* WHAT THE TASK ASKS: Retype the data that follows, keeping every character the same.

━━━━━━━━━━━━━━━━

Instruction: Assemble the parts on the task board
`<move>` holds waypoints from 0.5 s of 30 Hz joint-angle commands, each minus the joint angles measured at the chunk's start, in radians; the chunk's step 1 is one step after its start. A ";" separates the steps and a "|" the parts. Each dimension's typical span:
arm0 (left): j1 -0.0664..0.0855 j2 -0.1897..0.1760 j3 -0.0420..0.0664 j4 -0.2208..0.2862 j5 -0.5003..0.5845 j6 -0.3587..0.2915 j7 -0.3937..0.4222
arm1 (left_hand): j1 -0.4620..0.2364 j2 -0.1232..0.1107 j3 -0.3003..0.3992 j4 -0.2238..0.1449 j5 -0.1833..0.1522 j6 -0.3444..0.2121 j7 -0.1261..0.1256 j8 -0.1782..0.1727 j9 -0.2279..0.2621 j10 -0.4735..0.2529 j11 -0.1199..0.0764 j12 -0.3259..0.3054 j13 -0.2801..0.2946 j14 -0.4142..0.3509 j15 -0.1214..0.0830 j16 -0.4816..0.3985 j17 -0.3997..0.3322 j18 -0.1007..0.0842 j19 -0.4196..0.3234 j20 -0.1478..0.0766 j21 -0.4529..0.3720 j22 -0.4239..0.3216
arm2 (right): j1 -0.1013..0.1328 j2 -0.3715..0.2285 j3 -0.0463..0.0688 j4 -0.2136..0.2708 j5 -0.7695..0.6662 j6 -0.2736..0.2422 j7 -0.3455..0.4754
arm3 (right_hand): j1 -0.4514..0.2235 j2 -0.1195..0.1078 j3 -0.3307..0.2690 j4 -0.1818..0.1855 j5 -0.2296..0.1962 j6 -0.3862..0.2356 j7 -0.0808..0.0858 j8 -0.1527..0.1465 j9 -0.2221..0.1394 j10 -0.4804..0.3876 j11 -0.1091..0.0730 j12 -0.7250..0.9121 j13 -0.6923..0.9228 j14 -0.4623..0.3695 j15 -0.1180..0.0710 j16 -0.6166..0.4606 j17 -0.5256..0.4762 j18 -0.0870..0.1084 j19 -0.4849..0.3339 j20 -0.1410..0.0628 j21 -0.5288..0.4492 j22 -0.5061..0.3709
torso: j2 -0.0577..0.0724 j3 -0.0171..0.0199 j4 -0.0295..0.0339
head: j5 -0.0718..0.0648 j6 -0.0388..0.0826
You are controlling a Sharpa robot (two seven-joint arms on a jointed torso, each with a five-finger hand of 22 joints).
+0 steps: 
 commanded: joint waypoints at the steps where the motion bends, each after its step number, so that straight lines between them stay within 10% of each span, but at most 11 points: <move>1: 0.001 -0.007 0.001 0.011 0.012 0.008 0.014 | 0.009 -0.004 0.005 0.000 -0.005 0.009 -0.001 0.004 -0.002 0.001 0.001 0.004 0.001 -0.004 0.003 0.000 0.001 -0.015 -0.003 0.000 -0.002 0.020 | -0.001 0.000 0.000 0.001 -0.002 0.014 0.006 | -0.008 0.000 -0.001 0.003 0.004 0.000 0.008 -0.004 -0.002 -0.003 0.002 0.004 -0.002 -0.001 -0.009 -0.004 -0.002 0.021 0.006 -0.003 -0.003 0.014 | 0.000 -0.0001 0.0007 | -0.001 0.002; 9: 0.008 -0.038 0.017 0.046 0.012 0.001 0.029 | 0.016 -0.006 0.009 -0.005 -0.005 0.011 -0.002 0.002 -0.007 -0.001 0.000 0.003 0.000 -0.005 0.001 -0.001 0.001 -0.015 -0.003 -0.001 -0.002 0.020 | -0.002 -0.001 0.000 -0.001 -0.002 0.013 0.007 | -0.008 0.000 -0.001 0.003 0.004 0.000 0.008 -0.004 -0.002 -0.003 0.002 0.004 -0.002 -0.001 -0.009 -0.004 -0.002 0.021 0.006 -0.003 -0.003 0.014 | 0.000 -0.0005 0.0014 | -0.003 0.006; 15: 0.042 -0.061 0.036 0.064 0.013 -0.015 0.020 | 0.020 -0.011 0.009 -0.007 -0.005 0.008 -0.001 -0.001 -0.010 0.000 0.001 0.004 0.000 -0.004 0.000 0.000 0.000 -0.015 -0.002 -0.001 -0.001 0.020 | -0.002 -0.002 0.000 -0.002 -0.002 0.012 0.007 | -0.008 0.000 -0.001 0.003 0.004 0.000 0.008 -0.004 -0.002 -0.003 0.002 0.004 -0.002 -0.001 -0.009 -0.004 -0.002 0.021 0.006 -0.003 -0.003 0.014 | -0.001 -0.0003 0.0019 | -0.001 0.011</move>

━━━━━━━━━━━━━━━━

* THE COMPLETED TASK:
Instruction: Assemble the parts on the task board
`<move>` holds waypoints from 0.5 s of 30 Hz joint-angle commands, each minus the joint angles measured at the chunk's start, in radians; the chunk's step 1 is one step after its start. A ";" separates the steps and a "|" the parts. Each dimension's typical span:
arm0 (left): j1 -0.0664..0.0855 j2 -0.1897..0.1760 j3 -0.0420..0.0664 j4 -0.2208..0.2862 j5 -0.5003..0.5845 j6 -0.3587..0.2915 j7 -0.3937..0.4222
arm1 (left_hand): j1 -0.4620..0.2364 j2 -0.1232..0.1107 j3 -0.3003..0.3992 j4 -0.2238..0.1449 j5 -0.1833..0.1522 j6 -0.3444..0.2121 j7 -0.1261..0.1256 j8 -0.1782..0.1727 j9 -0.2279..0.2621 j10 -0.4735..0.2529 j11 -0.1199..0.0764 j12 -0.3259..0.3054 j13 -0.2801..0.2946 j14 -0.4142..0.3509 j15 -0.1214..0.0830 j16 -0.4816..0.3985 j17 -0.3997..0.3322 j18 -0.1007..0.0842 j19 -0.4196..0.3234 j20 -0.1478..0.0766 j21 -0.4529..0.3720 j22 -0.4239..0.3216
arm2 (right): j1 -0.1013..0.1328 j2 -0.3715..0.2285 j3 -0.0463..0.0688 j4 -0.2136..0.2708 j5 -0.7695..0.6662 j6 -0.2736..0.2422 j7 -0.3455..0.4754
arm3 (right_hand): j1 -0.4514..0.2235 j2 -0.1195..0.1078 j3 -0.3307..0.2690 j4 -0.1818..0.1855 j5 -0.2296..0.1962 j6 -0.3862..0.2356 j7 -0.0808..0.0858 j8 -0.1527..0.1465 j9 -0.2221..0.1394 j10 -0.4804..0.3876 j11 -0.1091..0.0730 j12 -0.7250..0.9121 j13 -0.6923..0.9228 j14 -0.4623..0.3695 j15 -0.1180..0.0710 j16 -0.6166..0.4606 j17 -0.5256..0.4762 j18 -0.0870..0.1084 j19 -0.4849..0.3339 j20 -0.1410..0.0628 j21 -0.5288..0.4492 j22 -0.5061..0.3709
torso: j2 -0.0577..0.0724 j3 -0.0171..0.0199 j4 -0.0295..0.0339
head: j5 -0.0718..0.0648 j6 -0.0388..0.0826
You are controlling a Sharpa robot (two seven-joint arms on a jointed torso, each with a five-finger hand of 22 joints).
+0 steps: 
 commanded: joint waypoints at the steps where the motion bends, each after its step number, so that straight lines between them stay within 10% of each span, but at most 11 points: <move>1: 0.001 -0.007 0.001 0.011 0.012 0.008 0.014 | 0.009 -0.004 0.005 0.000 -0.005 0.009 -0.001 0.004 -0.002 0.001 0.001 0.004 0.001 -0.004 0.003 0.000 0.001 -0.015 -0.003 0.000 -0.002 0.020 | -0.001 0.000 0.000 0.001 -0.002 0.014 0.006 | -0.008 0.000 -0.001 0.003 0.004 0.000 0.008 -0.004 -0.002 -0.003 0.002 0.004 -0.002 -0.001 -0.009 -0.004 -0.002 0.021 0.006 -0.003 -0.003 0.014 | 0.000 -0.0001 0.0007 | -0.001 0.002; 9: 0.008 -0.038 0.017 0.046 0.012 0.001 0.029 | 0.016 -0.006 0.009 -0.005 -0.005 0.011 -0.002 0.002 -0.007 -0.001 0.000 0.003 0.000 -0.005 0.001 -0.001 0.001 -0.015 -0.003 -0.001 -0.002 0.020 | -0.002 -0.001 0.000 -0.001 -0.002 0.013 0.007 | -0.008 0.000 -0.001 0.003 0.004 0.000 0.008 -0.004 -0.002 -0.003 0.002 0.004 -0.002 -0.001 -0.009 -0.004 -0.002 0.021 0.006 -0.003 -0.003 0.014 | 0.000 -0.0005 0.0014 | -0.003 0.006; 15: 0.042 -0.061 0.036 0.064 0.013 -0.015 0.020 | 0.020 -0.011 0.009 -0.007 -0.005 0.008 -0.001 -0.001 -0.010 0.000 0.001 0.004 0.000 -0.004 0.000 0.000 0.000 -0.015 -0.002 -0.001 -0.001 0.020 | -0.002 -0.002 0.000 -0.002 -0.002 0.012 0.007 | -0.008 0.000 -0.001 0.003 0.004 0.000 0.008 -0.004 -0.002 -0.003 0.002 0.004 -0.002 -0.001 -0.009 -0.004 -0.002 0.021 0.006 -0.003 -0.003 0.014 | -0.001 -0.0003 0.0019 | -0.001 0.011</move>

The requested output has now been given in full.